Her phone still played but was quieted to only one notch. The man must have turned it down, she thought, maybe out of a need to dominate the space, or maybe he just didn't like Maroon 5. She stared at her bubbly vaporwave phone background, unsure of how else he might have tampered with the room. She looked around as if wanting to spy out any superficial listening devices or spyware he may have placed- not that there was any need. People with power didn't really need that kind of thing to attract workers. Some people always seemed to gravitate towards them, like bubbles around a sink drain, clinging with thinning resistance as they spiraled down, down down.
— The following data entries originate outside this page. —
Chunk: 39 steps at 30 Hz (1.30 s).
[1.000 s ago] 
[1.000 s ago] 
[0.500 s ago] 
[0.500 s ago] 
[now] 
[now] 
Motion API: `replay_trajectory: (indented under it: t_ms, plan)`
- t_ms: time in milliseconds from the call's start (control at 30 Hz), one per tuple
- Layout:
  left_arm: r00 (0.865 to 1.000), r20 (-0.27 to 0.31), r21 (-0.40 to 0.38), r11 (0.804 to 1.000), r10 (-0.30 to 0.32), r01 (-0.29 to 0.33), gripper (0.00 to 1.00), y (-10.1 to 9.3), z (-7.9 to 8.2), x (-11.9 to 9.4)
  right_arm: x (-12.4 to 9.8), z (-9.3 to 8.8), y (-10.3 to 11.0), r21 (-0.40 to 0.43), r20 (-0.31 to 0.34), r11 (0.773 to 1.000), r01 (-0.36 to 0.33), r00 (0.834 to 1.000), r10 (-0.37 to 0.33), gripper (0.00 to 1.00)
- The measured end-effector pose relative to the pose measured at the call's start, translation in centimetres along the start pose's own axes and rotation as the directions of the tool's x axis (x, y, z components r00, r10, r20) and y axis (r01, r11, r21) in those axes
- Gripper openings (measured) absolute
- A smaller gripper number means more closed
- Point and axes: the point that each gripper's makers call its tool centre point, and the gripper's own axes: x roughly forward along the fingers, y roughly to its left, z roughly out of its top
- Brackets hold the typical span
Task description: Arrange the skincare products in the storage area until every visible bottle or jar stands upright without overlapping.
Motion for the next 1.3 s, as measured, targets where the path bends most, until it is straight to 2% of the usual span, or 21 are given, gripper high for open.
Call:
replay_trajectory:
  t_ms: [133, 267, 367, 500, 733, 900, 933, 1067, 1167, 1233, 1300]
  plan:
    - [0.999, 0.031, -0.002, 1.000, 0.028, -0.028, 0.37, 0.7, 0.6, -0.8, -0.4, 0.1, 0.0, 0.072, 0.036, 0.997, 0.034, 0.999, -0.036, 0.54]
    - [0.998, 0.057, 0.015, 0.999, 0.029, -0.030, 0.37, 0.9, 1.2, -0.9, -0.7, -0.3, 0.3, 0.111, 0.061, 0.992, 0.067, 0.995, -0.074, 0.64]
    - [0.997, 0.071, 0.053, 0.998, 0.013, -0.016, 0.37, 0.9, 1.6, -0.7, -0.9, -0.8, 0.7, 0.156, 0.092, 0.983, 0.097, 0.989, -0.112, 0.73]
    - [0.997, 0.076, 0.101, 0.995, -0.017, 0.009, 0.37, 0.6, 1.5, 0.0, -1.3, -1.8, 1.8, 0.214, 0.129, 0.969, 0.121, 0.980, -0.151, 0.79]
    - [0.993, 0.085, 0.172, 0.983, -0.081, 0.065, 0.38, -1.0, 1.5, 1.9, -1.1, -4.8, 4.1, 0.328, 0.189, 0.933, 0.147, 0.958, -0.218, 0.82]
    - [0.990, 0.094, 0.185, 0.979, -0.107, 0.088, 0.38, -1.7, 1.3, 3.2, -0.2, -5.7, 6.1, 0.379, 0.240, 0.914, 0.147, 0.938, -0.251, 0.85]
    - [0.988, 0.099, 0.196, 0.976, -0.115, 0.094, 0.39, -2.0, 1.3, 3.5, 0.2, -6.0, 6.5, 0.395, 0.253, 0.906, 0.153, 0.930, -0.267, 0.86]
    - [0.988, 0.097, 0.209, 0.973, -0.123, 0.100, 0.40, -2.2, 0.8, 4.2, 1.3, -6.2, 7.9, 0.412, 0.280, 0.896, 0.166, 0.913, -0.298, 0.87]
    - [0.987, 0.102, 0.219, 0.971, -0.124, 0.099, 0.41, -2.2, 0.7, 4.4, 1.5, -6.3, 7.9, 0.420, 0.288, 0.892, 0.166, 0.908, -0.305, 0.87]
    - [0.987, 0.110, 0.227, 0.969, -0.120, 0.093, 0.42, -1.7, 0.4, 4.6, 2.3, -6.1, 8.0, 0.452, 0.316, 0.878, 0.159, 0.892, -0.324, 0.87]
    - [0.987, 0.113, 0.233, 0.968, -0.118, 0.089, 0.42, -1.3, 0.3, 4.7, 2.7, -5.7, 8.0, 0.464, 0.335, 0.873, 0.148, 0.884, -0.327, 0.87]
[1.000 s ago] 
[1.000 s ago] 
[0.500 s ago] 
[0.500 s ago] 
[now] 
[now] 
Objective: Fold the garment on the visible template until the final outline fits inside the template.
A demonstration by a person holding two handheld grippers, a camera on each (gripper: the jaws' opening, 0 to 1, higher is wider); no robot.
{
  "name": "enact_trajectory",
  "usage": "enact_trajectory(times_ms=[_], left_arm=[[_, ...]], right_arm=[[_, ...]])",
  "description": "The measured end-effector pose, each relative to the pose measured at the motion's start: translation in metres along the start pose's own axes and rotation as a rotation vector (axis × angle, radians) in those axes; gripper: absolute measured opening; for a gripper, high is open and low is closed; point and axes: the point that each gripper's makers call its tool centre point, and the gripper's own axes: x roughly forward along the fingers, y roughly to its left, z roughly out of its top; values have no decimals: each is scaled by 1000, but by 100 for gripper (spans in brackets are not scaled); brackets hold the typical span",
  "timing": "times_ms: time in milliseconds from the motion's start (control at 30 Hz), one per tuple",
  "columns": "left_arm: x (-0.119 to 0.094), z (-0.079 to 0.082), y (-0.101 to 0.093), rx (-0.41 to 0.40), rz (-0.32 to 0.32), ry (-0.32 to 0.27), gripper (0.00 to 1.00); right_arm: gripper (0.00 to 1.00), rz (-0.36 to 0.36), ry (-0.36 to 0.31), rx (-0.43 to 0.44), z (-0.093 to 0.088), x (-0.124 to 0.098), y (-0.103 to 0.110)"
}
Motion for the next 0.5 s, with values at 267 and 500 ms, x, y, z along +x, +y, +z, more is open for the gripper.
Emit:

Not that Alexa thought this would be her downfall; she severely doubted that would ever come, although she pushed that out of her head in fear of jinxing it. Knocking her knuckles on her wood desk twice, they fell again in a third thud as she was startled by a notification ushering her back to her phone.

Uknown Number (***) *** ****

get some sleep. I'd hate for you to be tired on the first day on the job - rio

She pursed her lips. "Oh, so he's good-good," she murmured at her phone screen. "Game on, Rio. Game on."